Bethel Woods Center for the Arts has honored the arts and culture memory of Woodstock since 2006.
photo courtesy of bethel woods center for the arts
Darlene Fedun may have been too young to attend Woodstock, but the CEO of Bethel Woods Center for the Arts is fully aware of its centrality to modern history: “It wasn’t just three days of people coming together,” she says, “it really was a statement of what was going on in the nation.”

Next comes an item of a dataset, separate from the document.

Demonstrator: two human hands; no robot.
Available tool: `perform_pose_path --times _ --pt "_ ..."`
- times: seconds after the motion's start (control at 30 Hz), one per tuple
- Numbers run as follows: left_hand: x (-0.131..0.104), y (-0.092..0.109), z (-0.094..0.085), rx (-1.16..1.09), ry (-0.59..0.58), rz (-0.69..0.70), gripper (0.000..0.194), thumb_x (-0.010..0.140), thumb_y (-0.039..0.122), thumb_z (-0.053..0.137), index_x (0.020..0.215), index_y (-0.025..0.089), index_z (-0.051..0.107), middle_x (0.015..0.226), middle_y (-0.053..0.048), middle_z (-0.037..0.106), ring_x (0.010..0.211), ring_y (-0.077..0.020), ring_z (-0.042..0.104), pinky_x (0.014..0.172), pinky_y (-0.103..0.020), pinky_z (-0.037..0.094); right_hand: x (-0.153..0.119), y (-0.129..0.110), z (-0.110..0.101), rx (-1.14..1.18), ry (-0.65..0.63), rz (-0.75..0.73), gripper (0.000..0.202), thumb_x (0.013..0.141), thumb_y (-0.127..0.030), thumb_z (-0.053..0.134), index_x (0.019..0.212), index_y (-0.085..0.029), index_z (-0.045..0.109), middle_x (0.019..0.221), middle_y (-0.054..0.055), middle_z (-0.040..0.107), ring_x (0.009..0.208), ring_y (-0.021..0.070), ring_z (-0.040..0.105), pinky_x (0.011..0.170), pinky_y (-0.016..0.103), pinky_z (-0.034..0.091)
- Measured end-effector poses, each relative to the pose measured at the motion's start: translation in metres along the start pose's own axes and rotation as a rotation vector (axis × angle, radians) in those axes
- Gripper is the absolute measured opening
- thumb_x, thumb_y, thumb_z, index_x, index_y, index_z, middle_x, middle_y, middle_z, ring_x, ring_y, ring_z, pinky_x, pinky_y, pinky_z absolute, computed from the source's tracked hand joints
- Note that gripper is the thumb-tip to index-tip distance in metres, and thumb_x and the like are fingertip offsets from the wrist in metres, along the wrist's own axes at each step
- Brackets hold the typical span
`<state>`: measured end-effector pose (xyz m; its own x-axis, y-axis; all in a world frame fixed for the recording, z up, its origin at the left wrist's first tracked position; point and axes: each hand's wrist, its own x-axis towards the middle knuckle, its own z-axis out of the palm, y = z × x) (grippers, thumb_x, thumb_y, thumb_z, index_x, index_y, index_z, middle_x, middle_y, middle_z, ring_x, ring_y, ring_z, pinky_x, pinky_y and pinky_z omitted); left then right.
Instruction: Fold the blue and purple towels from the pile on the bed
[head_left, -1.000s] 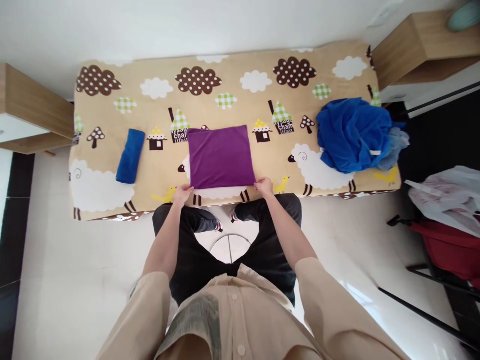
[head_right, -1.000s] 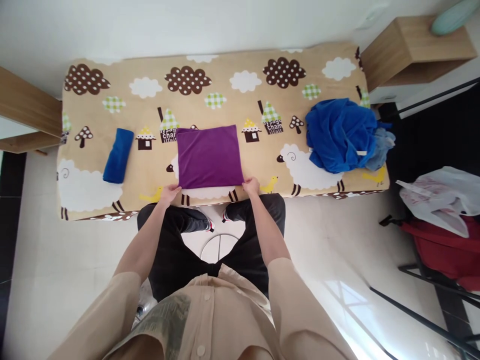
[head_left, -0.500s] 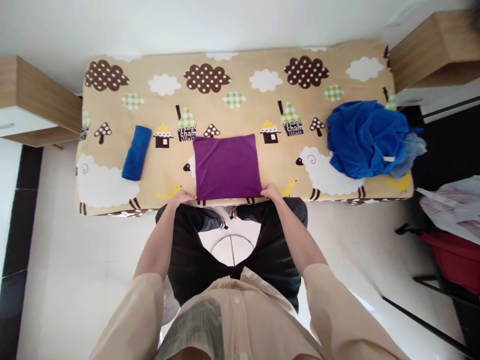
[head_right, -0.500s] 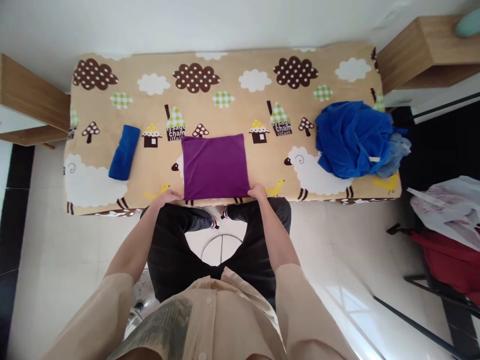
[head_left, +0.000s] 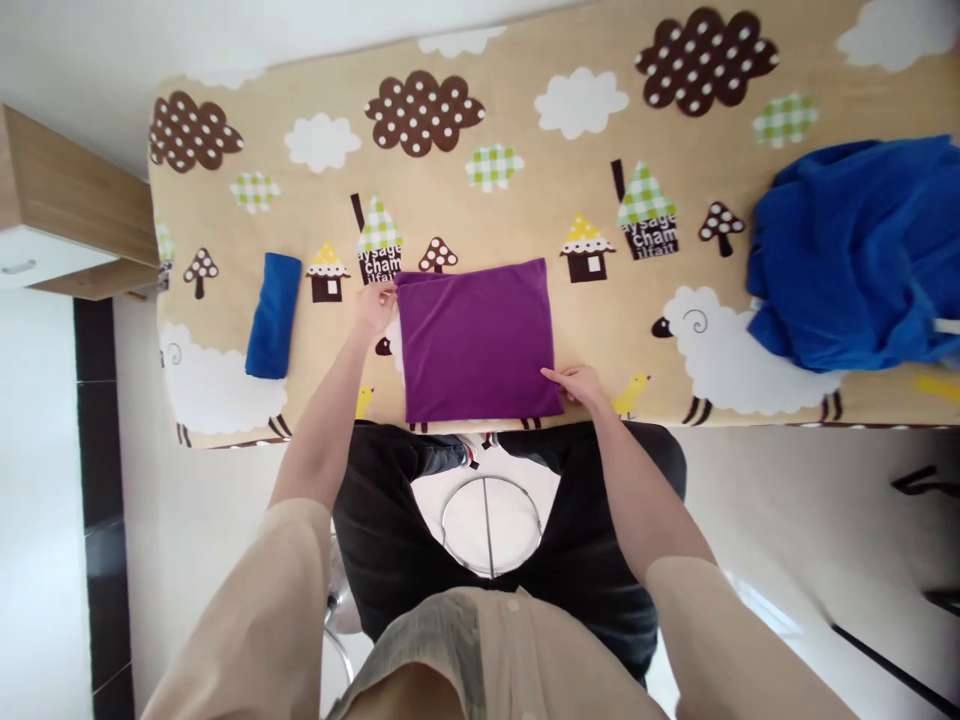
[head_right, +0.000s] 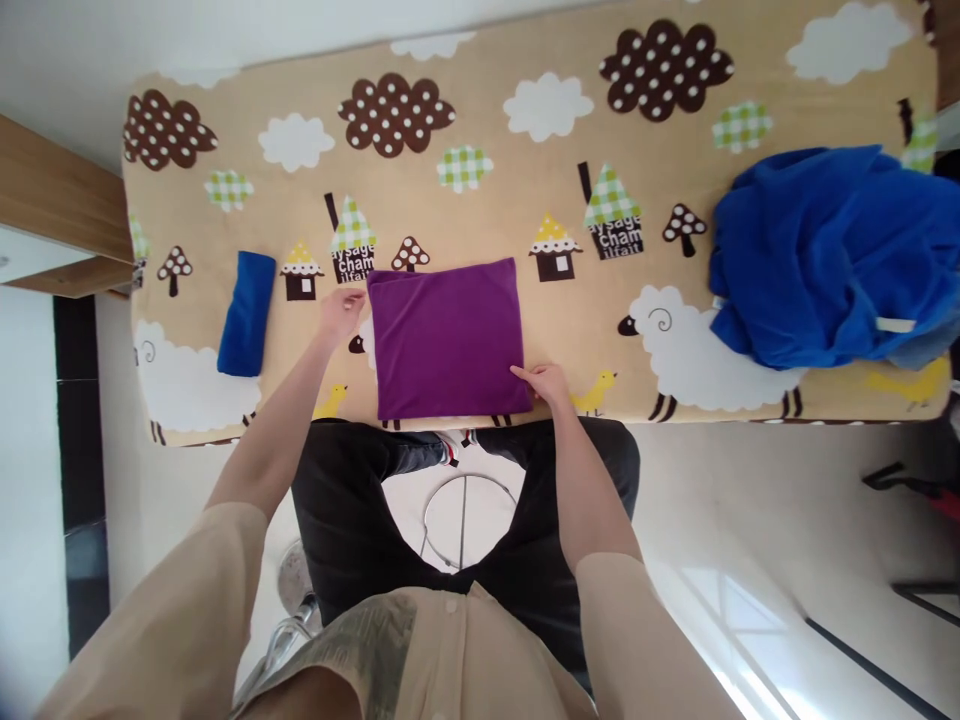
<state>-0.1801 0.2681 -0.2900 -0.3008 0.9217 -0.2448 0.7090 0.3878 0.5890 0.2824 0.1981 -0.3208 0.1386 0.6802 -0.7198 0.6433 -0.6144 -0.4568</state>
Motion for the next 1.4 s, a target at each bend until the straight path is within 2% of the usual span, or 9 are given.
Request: perform_pose_path --times 0.2,0.33,0.43,0.63,0.8,0.9,1.0,1.17,1.4 --pt "0.074 0.014 0.011 0.26 -0.194 0.192 0.027 0.084 0.015 0.068 0.109 0.014 0.08 0.117 -0.014 0.077 0.113 -0.0285 0.07 0.114 -0.045 0.049 0.018 0.005 -0.012 0.033 -0.152 0.071 0.057 0.081 -0.063 0.082 0.049 -0.021 0.062 0.04 0.002 0.054 0.035 0.0098 0.04 0.039 0.025 0.034" --pt "0.097 0.01 0.016 0.313 -0.308 0.187 0.016 0.08 0.011 0.072 0.091 0.018 0.079 0.093 -0.01 0.078 0.099 -0.0278 0.073 0.107 -0.043 0.054 0.02 0.007 -0.012 0.099 -0.175 0.086 0.055 0.079 -0.061 0.086 0.049 -0.019 0.065 0.047 0.006 0.063 0.035 0.0079 0.039 0.038 0.025 0.033" --pt "0.104 0.006 0.014 0.298 -0.275 0.194 0.009 0.085 0.015 0.069 0.089 0.014 0.078 0.089 -0.01 0.078 0.098 -0.0257 0.073 0.109 -0.045 0.053 0.022 0.01 -0.012 0.114 -0.176 0.091 0.054 0.078 -0.06 0.087 0.051 -0.018 0.066 0.052 0.008 0.067 0.035 0.0073 0.039 0.037 0.025 0.033" --pt "0.086 0.016 0.016 0.225 -0.099 0.098 0.024 0.098 0.032 0.061 0.106 0.016 0.076 0.12 -0.019 0.074 0.129 -0.0332 0.064 0.122 -0.049 0.042 0.024 0.012 -0.012 0.124 -0.174 0.066 0.054 0.075 -0.063 0.087 0.052 -0.019 0.066 0.054 0.008 0.068 0.035 0.008 0.04 0.037 0.025 0.034" --pt "0.024 0.038 0.043 0.186 0.062 0.137 0.057 0.102 0.041 0.049 0.154 0.017 0.052 0.168 -0.019 0.038 0.163 -0.0358 0.023 0.134 -0.058 0.014 0.014 -0.004 -0.014 0.018 -0.159 0.065 0.054 0.081 -0.061 0.083 0.053 -0.019 0.064 0.06 0.009 0.069 0.044 0.0124 0.05 0.048 0.028 0.045" --pt "-0.021 0.041 0.065 0.18 -0.008 0.268 0.065 0.103 0.041 0.043 0.163 0.016 0.041 0.177 -0.013 0.024 0.167 -0.0304 0.009 0.137 -0.053 0.004 -0.001 -0.024 -0.003 -0.121 0.137 -0.014 0.037 0.087 -0.051 0.081 0.075 -0.017 0.072 0.081 0.013 0.076 0.075 0.0247 0.07 0.076 0.037 0.059" --pt "-0.046 0.035 0.081 0.188 -0.081 0.311 0.069 0.103 0.043 0.043 0.166 0.016 0.037 0.179 -0.011 0.019 0.167 -0.0288 0.003 0.136 -0.053 0.001 -0.013 -0.052 0.019 -0.208 0.462 -0.267 0.033 0.1 -0.036 0.061 0.122 -0.014 0.071 0.127 0.019 0.072 0.124 0.0341 0.066 0.111 0.051 0.052" --pt "-0.026 0.022 0.087 0.176 -0.043 0.247 0.071 0.104 0.049 0.045 0.169 0.021 0.034 0.18 -0.006 0.015 0.167 -0.0269 -0.003 0.136 -0.052 -0.003 0.014 -0.106 0.051 -0.418 0.305 -0.74 0.058 0.109 -0.038 0.037 0.164 -0.021 0.038 0.176 0.009 0.026 0.165 0.0288 0.018 0.134 0.058 0.019" --pt "0.026 0.013 0.084 0.081 -0.029 0.238 0.074 0.104 0.053 0.048 0.17 0.024 0.03 0.179 -0.003 0.019 0.167 -0.0256 -0.005 0.137 -0.049 -0.003 0.109 -0.126 0.047 -0.538 0.238 -0.811 0.071 0.111 -0.056 0.026 0.172 -0.02 0.022 0.181 0.007 0.009 0.168 0.0283 0.001 0.134 0.06 -0.002"
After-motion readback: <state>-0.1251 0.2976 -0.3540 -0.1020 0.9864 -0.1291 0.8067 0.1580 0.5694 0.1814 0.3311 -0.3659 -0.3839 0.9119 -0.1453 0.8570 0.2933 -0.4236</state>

Bethel Woods Center for the Arts opened to the public for concerts and events in 2006, and the Museum at Bethel Woods followed two years later. And although the Center is located on the site of the 1969 Woodstock Music & Art Fair, it is much more than just a tribute to that monumental event. “The festival happened because of the decade and what transpired then,” she says. “So you can’t really separate one from another.”
To this end, the Museum at Bethel Woods tells the story of the entire 1960s, from the British Invasion to radical movements by black Americans, women, environmentalists, and anti-war and anti-nuke activists who fundamentally reshaped American society. “The decade is one of great change,” says Fedun, “of cultural evolution as well as cultural revolution.”

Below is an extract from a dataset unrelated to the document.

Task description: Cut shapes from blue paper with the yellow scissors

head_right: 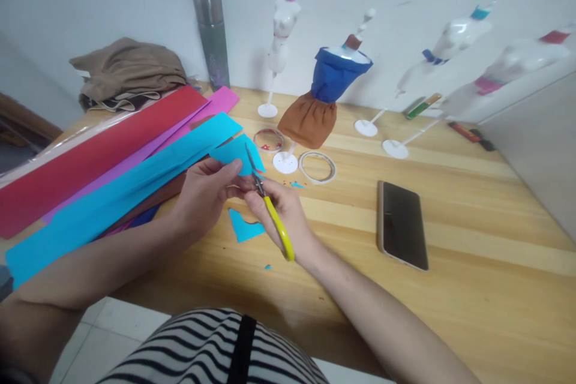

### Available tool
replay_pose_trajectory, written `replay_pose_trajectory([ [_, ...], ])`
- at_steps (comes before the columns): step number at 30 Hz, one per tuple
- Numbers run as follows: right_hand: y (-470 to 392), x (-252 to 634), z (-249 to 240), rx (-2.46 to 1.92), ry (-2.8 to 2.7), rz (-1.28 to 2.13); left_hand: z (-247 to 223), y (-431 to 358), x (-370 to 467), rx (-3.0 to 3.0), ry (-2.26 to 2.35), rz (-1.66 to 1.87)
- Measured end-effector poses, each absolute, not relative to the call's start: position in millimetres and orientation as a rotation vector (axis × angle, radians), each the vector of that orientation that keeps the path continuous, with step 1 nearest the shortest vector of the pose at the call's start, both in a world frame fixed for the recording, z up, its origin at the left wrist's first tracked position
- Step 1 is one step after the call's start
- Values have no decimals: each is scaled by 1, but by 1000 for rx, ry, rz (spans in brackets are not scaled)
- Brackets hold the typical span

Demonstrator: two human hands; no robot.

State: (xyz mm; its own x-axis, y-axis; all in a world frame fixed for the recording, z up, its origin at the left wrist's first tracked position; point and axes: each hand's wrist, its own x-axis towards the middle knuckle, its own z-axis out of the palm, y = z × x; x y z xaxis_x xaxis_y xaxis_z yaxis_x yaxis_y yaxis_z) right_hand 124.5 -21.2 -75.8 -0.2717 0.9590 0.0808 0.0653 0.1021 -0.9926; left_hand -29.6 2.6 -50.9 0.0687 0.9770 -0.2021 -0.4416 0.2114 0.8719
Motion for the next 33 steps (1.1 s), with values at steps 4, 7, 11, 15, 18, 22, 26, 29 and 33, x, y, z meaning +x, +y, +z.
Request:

Fedun and museum Director and Senior Curator Wade Lawrence have told this story with the help of some of the 500,000 people who attended the festival. Returnees function as volunteers and docents, and thousands have shared their stories through the Center’s online alumni database. “We wanted to hear their stories; we didn’t want to put words in their mouth.”

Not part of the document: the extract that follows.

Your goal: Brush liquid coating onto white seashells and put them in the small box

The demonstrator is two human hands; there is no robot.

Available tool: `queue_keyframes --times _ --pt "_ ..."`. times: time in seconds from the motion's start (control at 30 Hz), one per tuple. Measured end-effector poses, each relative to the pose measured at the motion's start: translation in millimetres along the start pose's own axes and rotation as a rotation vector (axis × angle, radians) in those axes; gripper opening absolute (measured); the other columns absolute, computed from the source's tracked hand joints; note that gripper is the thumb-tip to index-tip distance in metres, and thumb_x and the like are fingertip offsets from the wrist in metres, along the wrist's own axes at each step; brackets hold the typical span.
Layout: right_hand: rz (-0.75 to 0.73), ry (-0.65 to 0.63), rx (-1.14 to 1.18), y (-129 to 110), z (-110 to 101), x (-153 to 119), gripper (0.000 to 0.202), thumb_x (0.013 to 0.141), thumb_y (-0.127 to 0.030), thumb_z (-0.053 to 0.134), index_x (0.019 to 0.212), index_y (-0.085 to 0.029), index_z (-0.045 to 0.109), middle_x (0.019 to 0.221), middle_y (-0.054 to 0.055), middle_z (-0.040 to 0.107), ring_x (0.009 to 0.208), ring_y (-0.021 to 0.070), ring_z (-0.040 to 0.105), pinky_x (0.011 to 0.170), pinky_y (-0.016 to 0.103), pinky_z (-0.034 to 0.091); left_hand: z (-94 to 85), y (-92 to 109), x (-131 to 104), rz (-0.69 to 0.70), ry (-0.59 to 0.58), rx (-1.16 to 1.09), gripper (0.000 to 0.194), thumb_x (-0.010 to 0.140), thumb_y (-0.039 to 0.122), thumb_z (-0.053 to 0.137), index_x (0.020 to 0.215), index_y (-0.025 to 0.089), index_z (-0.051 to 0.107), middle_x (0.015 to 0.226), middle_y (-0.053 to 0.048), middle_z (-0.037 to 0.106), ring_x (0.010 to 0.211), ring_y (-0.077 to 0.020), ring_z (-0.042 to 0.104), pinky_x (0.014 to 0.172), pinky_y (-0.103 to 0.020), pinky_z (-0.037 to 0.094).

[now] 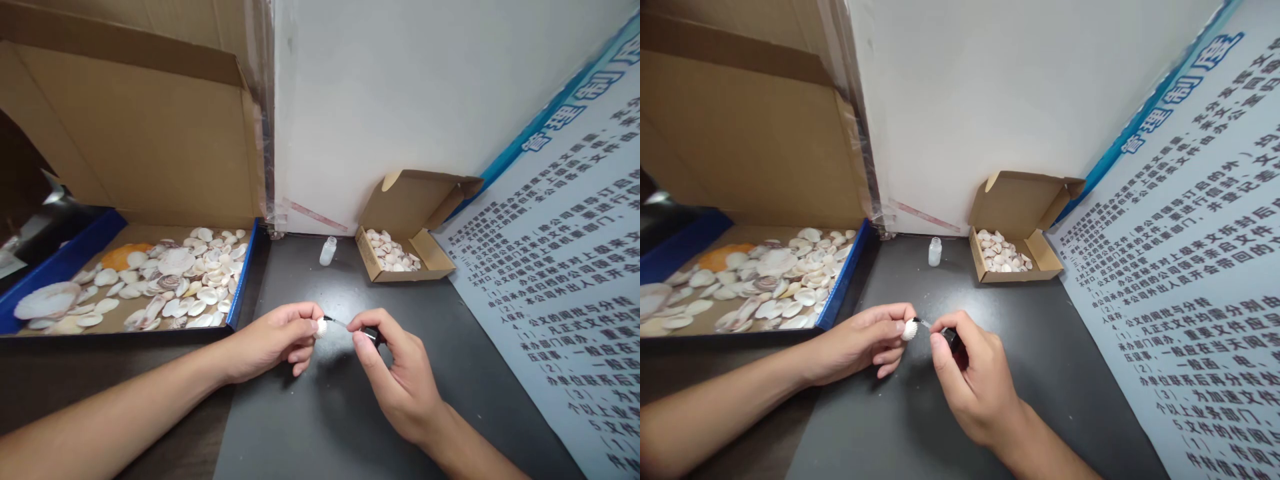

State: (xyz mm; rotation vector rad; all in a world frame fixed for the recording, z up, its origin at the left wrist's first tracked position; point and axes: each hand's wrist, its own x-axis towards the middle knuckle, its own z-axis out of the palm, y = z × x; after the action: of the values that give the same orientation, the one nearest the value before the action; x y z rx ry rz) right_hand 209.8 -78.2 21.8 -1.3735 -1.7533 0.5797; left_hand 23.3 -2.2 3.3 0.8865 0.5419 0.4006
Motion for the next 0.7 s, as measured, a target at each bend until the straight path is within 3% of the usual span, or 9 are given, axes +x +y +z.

The Center’s archives are vast and include oral histories conducted with acts who have performed at the Center, both new artists and musicians who are themselves returnees from 1969; home movies; and period newspapers, fliers, and documents.
And while Fedun and Lawrence knew Bethel Woods Center for the Arts would be popular with baby boomers — “People were coming here before we opened. They would stand at the bottom of the hill, just to look at the field,” says Fedun — they’ve found that it appeals to people of all ages. “There is a fascination with the decade and the music it delivered to the world. It’s very positive. They come here and it’s a happy place.”
Lawrence believes the museum can teach young people today about the continuity of struggles past and present, and about the ways in which solutions transform over time. “Whether it’s high student loan debt, or the women’s movement, or LGBTQ rights,” he says, “the things that define people today, they can see all the young people their age who responded to similar issues and events 50 years ago.” He concludes: “There’s definitely a relationship between then and now, and we’re hoping to bridge that gap.”